2013 Income tax return for Companies ITR 14: Transfer pricing and thin capitalisation disclosure
16 May 2014
Posted by: Author: KPMG Research
Author: KPMG Research
On 4 May 2013, the South Africa Revenue Service (SARS) released the new income tax returns for companies (ITR14), which included a new section encompassing questions and disclosure for transfer pricing and thin capitalisation.
Some of the new questions are:
- Did the company enter into an affected transaction as defined in s31 where the company: Received/earned foreign income?
- Did the company enter into an affected transaction as defined in s31 where the company: Incurred foreign expenditure?
If any of the answers are yes, then the following supporting questions will need to be answered:
- Does the company have transfer pricing documentation that supports the pricing policy applied to each transaction between the company and the foreign connected person during the year of assessment as being at arm’s length?
- Did the company conduct any outbound transaction, operation, scheme, agreement for no consideration with a connected person that is tax-resident outside South Africa?
- Did the company transact with a connected person that is tax-resident in a tax haven/low tax jurisdiction?
- Did the company make a year-end adjustment to achieve a guaranteed profit margin?
The new disclosure requirements will require companies to breakdown the following items into local, foreign connected and foreign non-connected, if certain questions listed above are answered yes:
- Purchase or sale of goods
- Royalties or license fees
- Administration, management and secretarial fees
- Guarantee fees
- Insurance premiums
- Other finance charges
- Research and development fees
- Other expenses.
It also requires companies to supply its debt-to-EBITDA, interest cover and debt-to-equity ratios for the new thin capitalisation requirement.
Thin capitalisation rules: Will there be a safe harbour going forward?
Removal of current safe harbour
SARS recently published a draft Interpretation Note in respect of Thin Capitalisation.

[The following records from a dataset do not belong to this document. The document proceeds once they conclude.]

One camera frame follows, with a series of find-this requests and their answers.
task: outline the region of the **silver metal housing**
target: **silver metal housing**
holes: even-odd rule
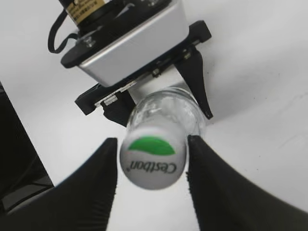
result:
[[[112,86],[182,42],[189,24],[181,0],[114,41],[79,67],[105,87]]]

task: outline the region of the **white background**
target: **white background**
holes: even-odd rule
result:
[[[205,140],[252,182],[308,211],[308,2],[184,0],[184,6],[188,21],[205,20],[213,35],[198,46],[214,114]],[[63,54],[48,53],[61,10],[57,0],[6,1],[0,20],[0,80],[55,185],[107,137],[125,136],[102,110],[82,114],[74,100],[95,81],[64,69]],[[74,29],[67,19],[58,42]],[[179,79],[173,69],[155,86]],[[139,93],[153,90],[147,84]],[[119,171],[108,230],[198,230],[185,176],[149,192]]]

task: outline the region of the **plastic bottle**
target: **plastic bottle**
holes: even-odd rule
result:
[[[150,190],[166,188],[182,175],[188,135],[201,135],[205,117],[193,96],[167,88],[141,100],[128,121],[120,151],[125,175]]]

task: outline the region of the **white bottle cap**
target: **white bottle cap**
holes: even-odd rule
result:
[[[158,190],[180,178],[186,152],[186,134],[180,126],[165,118],[156,118],[128,134],[120,151],[120,164],[131,182]]]

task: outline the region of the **printed label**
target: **printed label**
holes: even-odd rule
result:
[[[177,170],[177,166],[174,163],[156,163],[156,162],[143,162],[143,161],[132,161],[130,167],[126,170],[143,170],[146,172],[161,171],[163,173],[172,174]]]
[[[103,0],[75,0],[67,8],[67,13],[75,21],[76,25],[97,9],[105,5]]]

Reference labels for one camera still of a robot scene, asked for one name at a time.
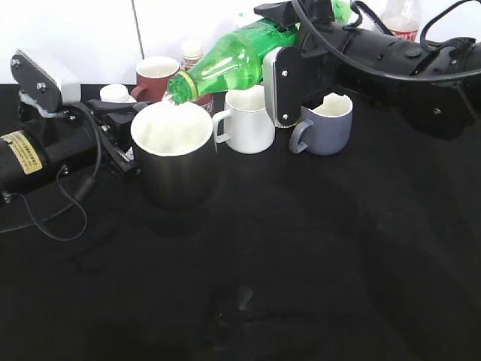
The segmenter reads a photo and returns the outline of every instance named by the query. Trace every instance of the black table surface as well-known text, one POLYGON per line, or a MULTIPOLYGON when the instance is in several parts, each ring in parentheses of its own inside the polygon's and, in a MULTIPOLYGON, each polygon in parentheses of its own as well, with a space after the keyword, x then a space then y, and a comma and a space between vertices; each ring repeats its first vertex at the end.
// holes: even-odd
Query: black table surface
MULTIPOLYGON (((17 87, 0 95, 5 134, 17 87)), ((441 141, 353 99, 336 156, 291 154, 283 129, 261 154, 222 145, 200 210, 149 208, 102 173, 82 238, 0 235, 0 359, 481 359, 481 125, 441 141)), ((65 205, 54 184, 29 198, 65 205)), ((28 220, 0 209, 0 228, 28 220)))

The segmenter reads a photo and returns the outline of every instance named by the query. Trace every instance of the white wall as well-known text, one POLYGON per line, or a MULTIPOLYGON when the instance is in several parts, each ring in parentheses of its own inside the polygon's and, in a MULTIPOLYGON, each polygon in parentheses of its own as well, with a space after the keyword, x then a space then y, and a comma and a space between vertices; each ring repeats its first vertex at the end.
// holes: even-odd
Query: white wall
MULTIPOLYGON (((180 58, 180 42, 196 37, 209 50, 234 29, 240 11, 275 0, 135 0, 146 56, 180 58)), ((386 0, 365 0, 381 14, 386 0)), ((424 23, 454 0, 422 0, 424 23)), ((481 40, 481 6, 463 5, 430 33, 432 40, 481 40)), ((17 48, 49 50, 81 83, 134 83, 141 55, 130 0, 0 0, 0 83, 14 83, 17 48)))

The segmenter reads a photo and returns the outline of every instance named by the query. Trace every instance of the small white bottle cap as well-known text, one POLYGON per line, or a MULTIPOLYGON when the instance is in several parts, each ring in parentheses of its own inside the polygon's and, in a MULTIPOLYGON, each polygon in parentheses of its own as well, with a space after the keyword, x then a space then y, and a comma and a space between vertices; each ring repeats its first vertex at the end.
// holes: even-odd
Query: small white bottle cap
POLYGON ((202 43, 196 40, 182 43, 182 56, 184 59, 195 60, 202 57, 202 43))
POLYGON ((103 102, 129 103, 131 97, 127 87, 122 84, 111 84, 100 89, 100 99, 103 102))

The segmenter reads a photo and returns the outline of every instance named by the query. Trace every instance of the gray mug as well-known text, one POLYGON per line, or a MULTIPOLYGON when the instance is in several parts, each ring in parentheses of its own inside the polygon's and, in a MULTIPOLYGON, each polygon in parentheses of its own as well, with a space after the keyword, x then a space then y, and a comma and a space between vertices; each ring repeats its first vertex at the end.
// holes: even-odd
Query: gray mug
POLYGON ((352 101, 332 93, 316 109, 302 108, 301 122, 294 128, 289 149, 330 156, 345 148, 351 136, 352 101))

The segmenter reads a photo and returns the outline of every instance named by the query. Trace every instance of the yellow warning label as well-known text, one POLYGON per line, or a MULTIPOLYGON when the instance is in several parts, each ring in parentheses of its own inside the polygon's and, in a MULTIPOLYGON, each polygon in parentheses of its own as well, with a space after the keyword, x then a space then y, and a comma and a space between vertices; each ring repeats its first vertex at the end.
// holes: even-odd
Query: yellow warning label
POLYGON ((25 174, 35 173, 43 168, 38 154, 22 132, 10 133, 0 138, 8 143, 25 174))

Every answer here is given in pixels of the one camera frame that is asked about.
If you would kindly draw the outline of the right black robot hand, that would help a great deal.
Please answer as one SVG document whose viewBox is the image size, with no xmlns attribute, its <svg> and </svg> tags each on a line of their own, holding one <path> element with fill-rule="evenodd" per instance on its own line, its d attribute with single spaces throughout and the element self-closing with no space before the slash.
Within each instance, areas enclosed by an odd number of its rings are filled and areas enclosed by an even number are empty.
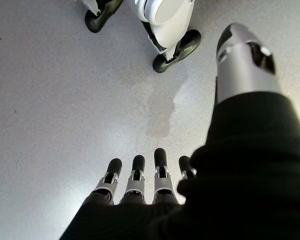
<svg viewBox="0 0 300 240">
<path fill-rule="evenodd" d="M 178 204 L 135 190 L 109 205 L 95 190 L 63 240 L 300 240 L 300 121 L 280 87 L 273 54 L 244 25 L 222 32 L 205 144 L 179 163 Z"/>
</svg>

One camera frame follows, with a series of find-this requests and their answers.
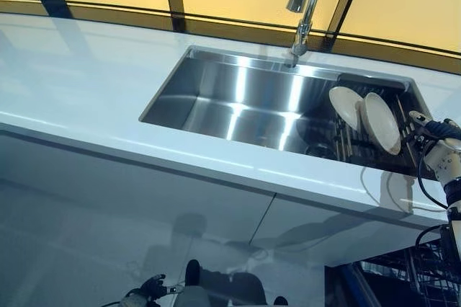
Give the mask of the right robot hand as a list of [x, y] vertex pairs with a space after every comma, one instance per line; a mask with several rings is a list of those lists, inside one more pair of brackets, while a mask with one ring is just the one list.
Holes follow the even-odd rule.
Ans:
[[460, 150], [460, 127], [451, 121], [436, 121], [428, 115], [411, 110], [409, 112], [411, 121], [416, 125], [417, 136], [422, 136], [426, 141], [441, 142]]

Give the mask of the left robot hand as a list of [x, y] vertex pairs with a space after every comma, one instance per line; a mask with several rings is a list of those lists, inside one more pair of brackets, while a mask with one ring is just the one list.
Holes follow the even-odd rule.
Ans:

Thin capitalisation, up to recently, has been governed by a ‘safe harbour’ rule which prohibited the deduction of interest paid to a non-resident connected party of a South Africa company, to the extent that that loan exceeded three times the amount of the company’s fixed capital (fixed capital included share capital and retained income subject to certain adjustments thereto).
The draft interpretation note now published states that the current safe harbour rule will fall away, once that interpretation note has become final, with effect from years of assessment commencing on or after 1 April 2012.
This, of course, will cause significant uncertainty for taxpayers, and KPMG is in the process of submitting comments in respect of this and other items in the draft interpretation note.
Proposed new safe harbour
On 29 April 2013, National Treasury published new rules relating to the limitations against excessive interest tax deductions, and in its proposal, National Treasury proposes that a Binding General Ruling will come into effect. This will introduce a potential safe harbour rule, which will apply to cross-border connected-party interest payments, and address thin capitalisation going forward.
This safe harbour will provide that interest on cross-border connected-person debt must satisfy the following two criteria:
- Interest on the connected person debt may not exceed 30 percent of taxable income with no adjustment for other interest received, accrued, interest paid or incurred.
- The suitable interest rate will depend on the currency denomination of the loan. The interest on the debt may not exceed the foreign equivalent of the South African prime rate if denominated in foreign currency and;
- If the denomination of the foreign loan is Rand, the interest rate on the debt may not exceed the South African prime rate.
.The above safe harbour is currently still in the form of a proposal. Should this proposal be accepted, there will be a much greater element of certainty for South African taxpayers entering into, or having entered into, foreign loan arrangements with connected parties.
This article first appeared on kpmg.com.